Viyana Üniversitesi’nde felsefe yüksek lisansı yapan Mariam El-Sehiti, tezinde (2009, s. 33); Huntington’ın İslam’ı, Batı demokrasisi için ‘en büyük tehdit’ olarak ortaya koyduğunu dile getiriliyordu. El-Sehiti’nin akademik çalışmasının yayınlanmasından 16, ABD’deki İkiz Kuleler’e düzenlenen saldırıdan ise 8 sene önce, 25 Mart 1993’te, Avusturya’nın haftalık gazetesi “Die Furche”, Khalid Duran imzalı bir makale yayınladı. Başlık şöyleydi: “Der Neue Feind Islam” (Yeni Düşman İslam).
O tarihlerden günümüze kadar bu düşmanlığın merkezine oturtulmak ve nefret objesi hâline getirilmek istenen Sayın Cumhurbaşkanı’na saldıran uluslararası yayınların kapaklarında Erdoğan’a ve Türkiye’ye sık sık yer verildi.
Ülkemizde ise başta CHP olmak üzere muhalif siyasi partiler, Batılı ustalarının peşine takılarak İslam’a ve Erdoğan’a saldırmayı bir ‘siyasi iletişim aracı’ olarak kullanmaya başladılar. Bunlara sadece iki güç direndi: Millî irade ve kamu vicdanı.
Bodrumlu hanımefendinin istemeye istemeye de olsa CHP’ye oy vermesinin ikinci boyutu ise çuvaldızdan önce iğneyi batırmamız gereken yer; yani kendimiz…
Öncelikle, Cumhurbaşkanlığı İletişim Başkanlığı’nın İslamofobi karşısında iyi niyetle yürüttüğü mücadelenin hakkını vermek gerekir.

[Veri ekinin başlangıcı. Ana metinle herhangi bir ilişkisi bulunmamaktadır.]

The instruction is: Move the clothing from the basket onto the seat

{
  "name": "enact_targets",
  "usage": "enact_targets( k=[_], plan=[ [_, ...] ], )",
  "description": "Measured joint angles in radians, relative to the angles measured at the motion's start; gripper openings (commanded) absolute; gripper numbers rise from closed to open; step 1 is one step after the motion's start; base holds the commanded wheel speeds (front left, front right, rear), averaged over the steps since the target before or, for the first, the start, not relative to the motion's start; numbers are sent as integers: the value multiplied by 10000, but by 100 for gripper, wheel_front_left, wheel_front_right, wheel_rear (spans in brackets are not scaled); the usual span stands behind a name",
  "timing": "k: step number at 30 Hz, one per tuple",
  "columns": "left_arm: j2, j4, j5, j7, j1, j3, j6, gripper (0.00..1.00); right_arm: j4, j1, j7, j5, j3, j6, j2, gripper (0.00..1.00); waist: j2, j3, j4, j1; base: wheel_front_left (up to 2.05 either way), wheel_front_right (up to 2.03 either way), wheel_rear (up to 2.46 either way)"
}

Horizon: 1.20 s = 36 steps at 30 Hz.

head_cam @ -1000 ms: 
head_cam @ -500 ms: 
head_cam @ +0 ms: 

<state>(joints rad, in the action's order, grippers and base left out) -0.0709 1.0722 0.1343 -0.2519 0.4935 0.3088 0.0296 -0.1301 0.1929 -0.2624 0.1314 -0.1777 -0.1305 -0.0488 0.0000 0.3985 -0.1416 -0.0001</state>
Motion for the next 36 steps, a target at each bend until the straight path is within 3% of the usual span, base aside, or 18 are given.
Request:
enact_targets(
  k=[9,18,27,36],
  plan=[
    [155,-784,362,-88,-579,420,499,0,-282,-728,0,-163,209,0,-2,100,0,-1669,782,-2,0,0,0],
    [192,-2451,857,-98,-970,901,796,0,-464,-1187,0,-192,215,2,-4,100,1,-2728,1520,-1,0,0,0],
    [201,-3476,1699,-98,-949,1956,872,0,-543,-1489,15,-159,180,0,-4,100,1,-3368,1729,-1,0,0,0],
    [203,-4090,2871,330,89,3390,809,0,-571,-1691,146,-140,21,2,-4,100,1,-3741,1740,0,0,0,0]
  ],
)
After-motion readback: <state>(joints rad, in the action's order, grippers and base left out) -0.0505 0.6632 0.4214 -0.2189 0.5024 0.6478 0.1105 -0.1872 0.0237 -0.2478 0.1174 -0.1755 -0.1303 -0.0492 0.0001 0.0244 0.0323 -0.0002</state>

Ancak bunun, bakanlıklar, resmî ve özel kurumlar ile sivil toplum kuruluşları, sanat ve spor elçilerinin geniş katılımıyla topyekûn bir mücadele hâlinde yürütülmesi gerekirdi... Oysa gerekli önkoşullar sağlanmış olsa da, ortaya çıkan tablo kesinlikle yeterli değildir…

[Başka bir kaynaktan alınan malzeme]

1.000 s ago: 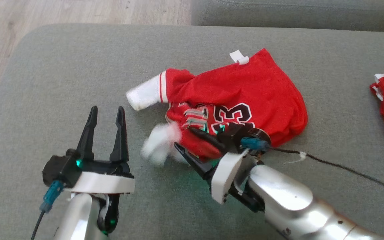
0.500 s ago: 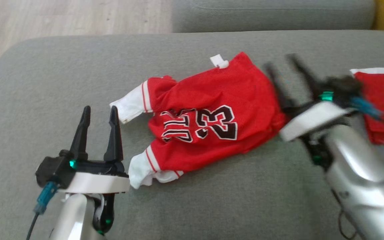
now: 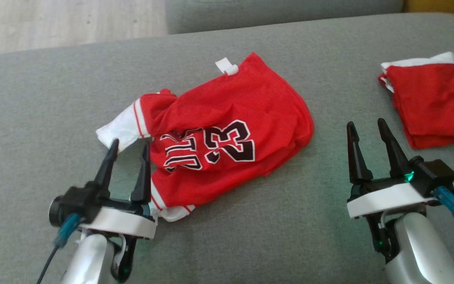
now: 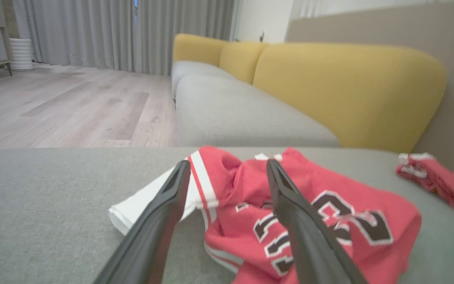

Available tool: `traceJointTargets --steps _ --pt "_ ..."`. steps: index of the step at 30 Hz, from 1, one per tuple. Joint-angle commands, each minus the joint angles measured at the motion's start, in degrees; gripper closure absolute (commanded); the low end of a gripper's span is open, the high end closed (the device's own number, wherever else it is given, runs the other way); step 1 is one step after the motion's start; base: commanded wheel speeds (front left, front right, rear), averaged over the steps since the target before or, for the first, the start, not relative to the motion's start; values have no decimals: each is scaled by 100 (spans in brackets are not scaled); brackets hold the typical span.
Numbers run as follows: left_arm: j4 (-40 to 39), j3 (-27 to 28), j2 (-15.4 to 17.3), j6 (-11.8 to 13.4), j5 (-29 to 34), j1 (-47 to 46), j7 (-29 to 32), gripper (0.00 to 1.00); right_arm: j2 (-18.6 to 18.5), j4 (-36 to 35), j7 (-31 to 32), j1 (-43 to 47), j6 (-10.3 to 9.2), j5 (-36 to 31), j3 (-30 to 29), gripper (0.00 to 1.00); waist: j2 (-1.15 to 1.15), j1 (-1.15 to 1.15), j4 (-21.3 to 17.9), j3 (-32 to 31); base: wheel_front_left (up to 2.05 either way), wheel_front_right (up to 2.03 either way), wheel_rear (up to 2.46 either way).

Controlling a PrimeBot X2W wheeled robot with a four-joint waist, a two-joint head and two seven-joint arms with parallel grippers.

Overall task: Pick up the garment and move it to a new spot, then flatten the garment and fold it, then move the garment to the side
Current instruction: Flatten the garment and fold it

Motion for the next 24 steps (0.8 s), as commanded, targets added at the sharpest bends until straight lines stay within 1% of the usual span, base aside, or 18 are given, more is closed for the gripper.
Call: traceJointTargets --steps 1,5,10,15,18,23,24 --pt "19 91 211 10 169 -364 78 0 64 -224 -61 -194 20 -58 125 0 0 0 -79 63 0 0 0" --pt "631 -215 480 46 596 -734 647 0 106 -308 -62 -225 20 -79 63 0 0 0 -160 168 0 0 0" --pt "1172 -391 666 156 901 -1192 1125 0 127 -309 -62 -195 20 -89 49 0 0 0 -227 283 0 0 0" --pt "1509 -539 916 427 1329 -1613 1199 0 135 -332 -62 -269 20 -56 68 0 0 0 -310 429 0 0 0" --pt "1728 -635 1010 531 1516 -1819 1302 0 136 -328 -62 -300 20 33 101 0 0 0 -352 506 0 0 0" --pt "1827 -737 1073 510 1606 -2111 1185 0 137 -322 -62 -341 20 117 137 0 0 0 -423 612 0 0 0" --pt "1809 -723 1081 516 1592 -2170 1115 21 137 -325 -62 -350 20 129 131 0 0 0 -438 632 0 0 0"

Uluslararası ve ulusal boyutta İslamofobiye karşı mücadele ve Sayın Cumhurbaşkanımızı koruma ve kollama yönünde hangi stratejik iletişim modelini uyguladık?! Sorgulamamız gereken budur…
Kaç film yaptık; kaç belgesel?! Kaç kitap yayınladık?! Hangi uluslararası sergileri, seminerleri düzenledik?! Algılamayı ne zaman ölçümledik?! İletişim modelini ne zaman bu sonuçlara göre güncelledik?!
“Putin Söyleşisi” adlı olağanüstü çalışmaya imza atan dünyaca ünlü yönetmen Oliver Stone’un “Erdoğan Interview” (Erdoğan söyleşisi) adıyla önerdiği projeyi neden reddettik?!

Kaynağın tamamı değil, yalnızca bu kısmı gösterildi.